Benjamín J. Sánchez, 2020-03-23

## 1. Getting model and map

* Model: https://api.dd-decaf.eu/model-storage/models/44
* Map: https://api.dd-decaf.eu/map-storage/maps/37

In [1]:
import wget
import os

def deleteIfExists(filename):
    if os.path.exists(filename):
        os.remove(filename)

deleteIfExists("iYali-model.json")
deleteIfExists("iYali-map.json")
wget.download("https://api.dd-decaf.eu/model-storage/models/44", "iYali-model.json", bar=False)
wget.download("https://api.dd-decaf.eu/map-storage/maps/37", "iYali-map.json", bar=False)

'iYali-map.json'

Let's check if they are the same in staging:

* Model: https://api-staging.dd-decaf.eu/model-storage/models/44
* Map: https://api-staging.dd-decaf.eu/map-storage/maps/90

In [2]:
deleteIfExists("iYali-model.json")
deleteIfExists("iYali-map.json")
wget.download("https://api-staging.dd-decaf.eu/model-storage/models/44", "iYali-model.json", bar=False)
wget.download("https://api-staging.dd-decaf.eu/map-storage/maps/90", "iYali-map.json", bar=False)  # note the id is different

'iYali-map.json'

So the model is the same (no changes in git) but the map is different. To what is exactly different, we first need to store the json files in a readable format (currently they are stored in one line):

In [3]:
# Go back to the main version:
deleteIfExists("iYali-model.json")
deleteIfExists("iYali-map.json")
wget.download("https://api.dd-decaf.eu/model-storage/models/44", "iYali-model.json", bar=False)
wget.download("https://api.dd-decaf.eu/map-storage/maps/37", "iYali-map.json", bar=False)

# Load object:
import json
def openJSON(filename):
    with open(filename, 'r') as handle:
        parsed = json.load(handle)
        handle.close()
    return parsed

# Convert to readable format:
def storePrettyJSON(parsed, filename):
    # Generate pretty text from stored file:
    pretty_text = json.dumps(parsed, indent=4, sort_keys=True)
    # Store pretty text as file:
    with open(filename, "w") as handle:
        handle.write(pretty_text)
        handle.close()

# Function for doing both:
def makeJSONpretty(filename):
    parsed = openJSON(filename)
    storePrettyJSON(parsed, filename)

makeJSONpretty("iYali-model.json")
makeJSONpretty("iYali-map.json")

Let's repeat the analysis to see what has changed in staging:

In [4]:
deleteIfExists("iYali-model.json")
deleteIfExists("iYali-map.json")
wget.download("https://api-staging.dd-decaf.eu/model-storage/models/44", "iYali-model.json", bar=False)
wget.download("https://api-staging.dd-decaf.eu/map-storage/maps/90", "iYali-map.json", bar=False)
makeJSONpretty("iYali-model.json")
makeJSONpretty("iYali-map.json")

So actually the only thing that changed was the map id (see git), the map itself is the same.
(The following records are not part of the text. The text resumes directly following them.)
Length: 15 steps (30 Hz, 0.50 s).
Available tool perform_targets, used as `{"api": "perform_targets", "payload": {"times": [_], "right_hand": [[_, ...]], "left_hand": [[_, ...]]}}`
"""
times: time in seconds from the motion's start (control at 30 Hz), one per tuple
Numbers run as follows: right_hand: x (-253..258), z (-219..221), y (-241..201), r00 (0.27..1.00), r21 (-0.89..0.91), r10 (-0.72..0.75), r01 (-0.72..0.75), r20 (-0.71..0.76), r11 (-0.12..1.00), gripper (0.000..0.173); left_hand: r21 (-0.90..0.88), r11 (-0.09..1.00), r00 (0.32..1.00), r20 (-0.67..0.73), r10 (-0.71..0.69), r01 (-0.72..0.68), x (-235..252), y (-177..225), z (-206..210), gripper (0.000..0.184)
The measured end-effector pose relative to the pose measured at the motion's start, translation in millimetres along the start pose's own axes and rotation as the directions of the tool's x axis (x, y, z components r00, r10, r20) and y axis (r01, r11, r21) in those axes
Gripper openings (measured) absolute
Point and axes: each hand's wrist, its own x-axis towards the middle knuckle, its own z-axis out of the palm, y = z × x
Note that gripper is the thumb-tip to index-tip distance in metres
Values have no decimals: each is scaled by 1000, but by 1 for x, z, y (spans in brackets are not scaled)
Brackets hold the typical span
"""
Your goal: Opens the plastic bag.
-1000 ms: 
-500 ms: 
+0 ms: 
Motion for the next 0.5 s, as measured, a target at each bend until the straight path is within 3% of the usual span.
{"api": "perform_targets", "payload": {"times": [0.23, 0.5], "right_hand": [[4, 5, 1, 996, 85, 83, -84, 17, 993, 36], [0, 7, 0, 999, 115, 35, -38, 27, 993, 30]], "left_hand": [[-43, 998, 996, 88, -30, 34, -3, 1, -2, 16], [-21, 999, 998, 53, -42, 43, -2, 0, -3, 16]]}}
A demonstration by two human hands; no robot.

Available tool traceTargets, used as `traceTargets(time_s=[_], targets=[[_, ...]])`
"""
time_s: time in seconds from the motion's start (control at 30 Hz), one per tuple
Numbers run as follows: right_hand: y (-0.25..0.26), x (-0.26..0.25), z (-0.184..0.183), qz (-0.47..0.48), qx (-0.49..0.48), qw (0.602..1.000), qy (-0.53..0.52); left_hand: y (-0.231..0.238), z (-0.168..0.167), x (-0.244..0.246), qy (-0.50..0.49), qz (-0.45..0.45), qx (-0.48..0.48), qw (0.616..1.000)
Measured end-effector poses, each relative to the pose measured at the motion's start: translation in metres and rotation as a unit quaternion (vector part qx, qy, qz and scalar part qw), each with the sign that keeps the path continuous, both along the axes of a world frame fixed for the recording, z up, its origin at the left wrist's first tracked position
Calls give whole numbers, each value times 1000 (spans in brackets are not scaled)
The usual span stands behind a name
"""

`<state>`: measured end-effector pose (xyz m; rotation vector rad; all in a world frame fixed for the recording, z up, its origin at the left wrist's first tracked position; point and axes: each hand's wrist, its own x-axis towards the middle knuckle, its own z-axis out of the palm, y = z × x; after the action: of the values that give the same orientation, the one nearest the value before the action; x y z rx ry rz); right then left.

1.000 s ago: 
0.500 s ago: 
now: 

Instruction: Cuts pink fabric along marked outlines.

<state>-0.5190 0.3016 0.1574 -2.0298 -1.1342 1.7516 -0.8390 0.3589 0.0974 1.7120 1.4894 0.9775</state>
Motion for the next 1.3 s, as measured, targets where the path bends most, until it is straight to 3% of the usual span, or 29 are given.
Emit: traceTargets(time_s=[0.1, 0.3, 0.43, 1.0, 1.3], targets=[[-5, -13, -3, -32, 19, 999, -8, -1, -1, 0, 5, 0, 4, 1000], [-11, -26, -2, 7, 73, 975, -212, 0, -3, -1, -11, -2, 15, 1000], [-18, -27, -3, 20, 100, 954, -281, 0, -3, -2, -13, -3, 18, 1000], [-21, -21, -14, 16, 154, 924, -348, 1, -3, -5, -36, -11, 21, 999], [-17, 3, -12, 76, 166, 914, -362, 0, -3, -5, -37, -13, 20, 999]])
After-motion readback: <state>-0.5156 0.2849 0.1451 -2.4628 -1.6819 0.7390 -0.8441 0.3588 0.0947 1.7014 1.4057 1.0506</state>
Great! We can proceed by only fixing one model and one map. Let's get the relevant parts out of the caffeine-specific objects and save them again as pretty JSON:

In [5]:
# Load models
iYali_model = openJSON("iYali-model.json")
iYali_map = openJSON("iYali-map.json")

# Get relevant parts:
iYali_model = iYali_model["model_serialized"]
iYali_map = iYali_map["map"]

# Store the new elements:
storePrettyJSON(iYali_model, "iYali-model.json")
storePrettyJSON(iYali_map, "iYali-map.json")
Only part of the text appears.